Brief
Show every line from the data below that includes "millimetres".

= = = = = = =

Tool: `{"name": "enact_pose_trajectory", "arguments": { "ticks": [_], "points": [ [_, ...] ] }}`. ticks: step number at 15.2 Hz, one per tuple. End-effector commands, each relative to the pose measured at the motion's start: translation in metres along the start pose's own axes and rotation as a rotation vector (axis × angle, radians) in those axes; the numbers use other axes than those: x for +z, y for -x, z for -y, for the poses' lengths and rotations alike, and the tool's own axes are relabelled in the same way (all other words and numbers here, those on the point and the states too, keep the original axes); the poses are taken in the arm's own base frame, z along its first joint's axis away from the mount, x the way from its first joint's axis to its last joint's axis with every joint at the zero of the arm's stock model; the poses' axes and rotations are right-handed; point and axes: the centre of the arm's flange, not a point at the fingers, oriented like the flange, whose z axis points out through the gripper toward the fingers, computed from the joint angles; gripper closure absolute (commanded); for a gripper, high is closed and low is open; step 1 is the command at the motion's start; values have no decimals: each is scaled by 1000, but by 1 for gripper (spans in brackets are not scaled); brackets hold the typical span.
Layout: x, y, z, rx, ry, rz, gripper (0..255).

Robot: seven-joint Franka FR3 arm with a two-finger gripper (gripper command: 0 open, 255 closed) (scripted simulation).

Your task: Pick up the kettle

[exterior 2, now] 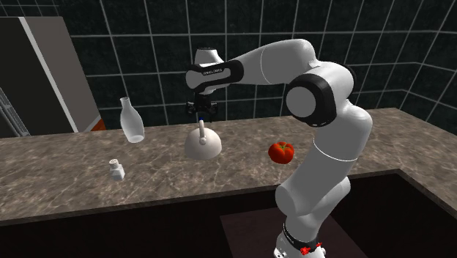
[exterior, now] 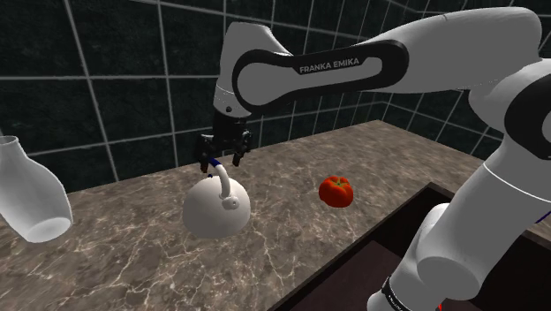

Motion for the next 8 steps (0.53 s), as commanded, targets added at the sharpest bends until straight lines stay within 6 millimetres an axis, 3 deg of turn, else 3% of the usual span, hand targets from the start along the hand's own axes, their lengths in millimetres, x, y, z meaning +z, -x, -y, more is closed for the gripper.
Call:
{"name": "enact_pose_trajectory", "arguments": {
  "ticks": [1,2,3,8],
  "points": [
    [6,0,-1,0,0,-1,0],
    [6,0,-1,0,0,-1,0],
    [6,0,-1,0,0,-1,255],
    [6,0,-1,0,0,-1,255]
  ]
}}
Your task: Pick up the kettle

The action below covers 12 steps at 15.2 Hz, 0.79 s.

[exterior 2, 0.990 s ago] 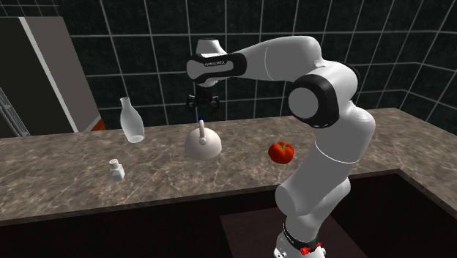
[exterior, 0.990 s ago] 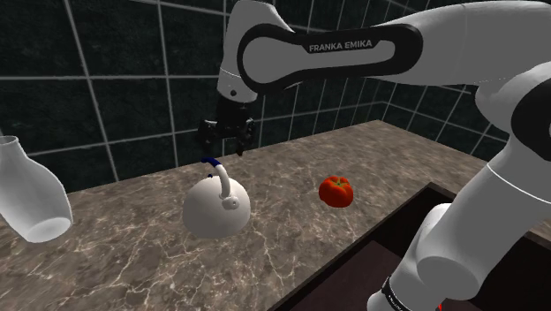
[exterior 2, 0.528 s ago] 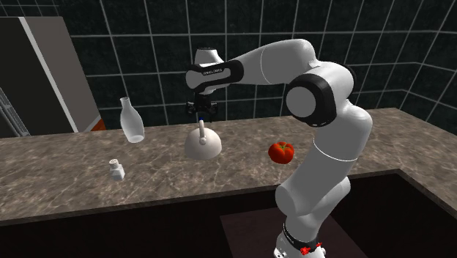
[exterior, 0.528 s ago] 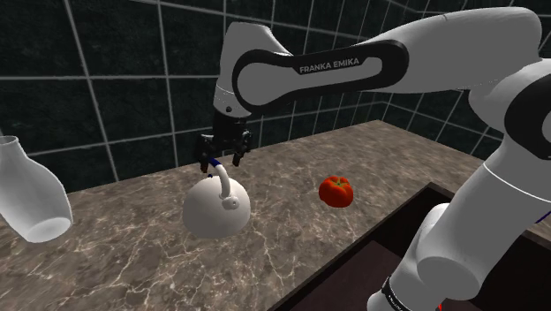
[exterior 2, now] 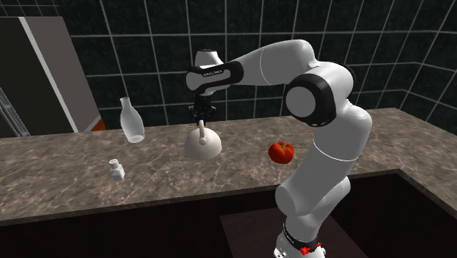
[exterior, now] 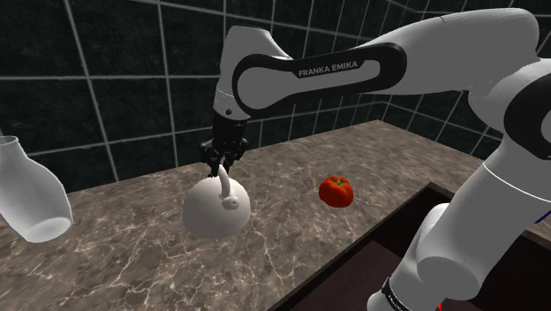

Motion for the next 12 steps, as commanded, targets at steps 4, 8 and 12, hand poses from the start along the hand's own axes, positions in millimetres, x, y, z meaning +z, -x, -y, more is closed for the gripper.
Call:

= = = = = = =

Exercise output
Motion for the next 8 steps (0.53 s), as commanded, targets added at the sharpest bends until straight lines stay within 6 millimetres an axis, 3 deg of turn, else 3% of the usual span, hand targets from the start along the hand's own axes, their lengths in millimetres, x, y, z meaning +z, -x, -y, more is closed for the gripper.
Motion for the next 12 steps, as commanded, targets at steps 4, 8 and 12, hand poses from the start along the hand's own axes, positions in millimetres, x, y, z meaning +z, -x, -y, more is closed for the gripper.

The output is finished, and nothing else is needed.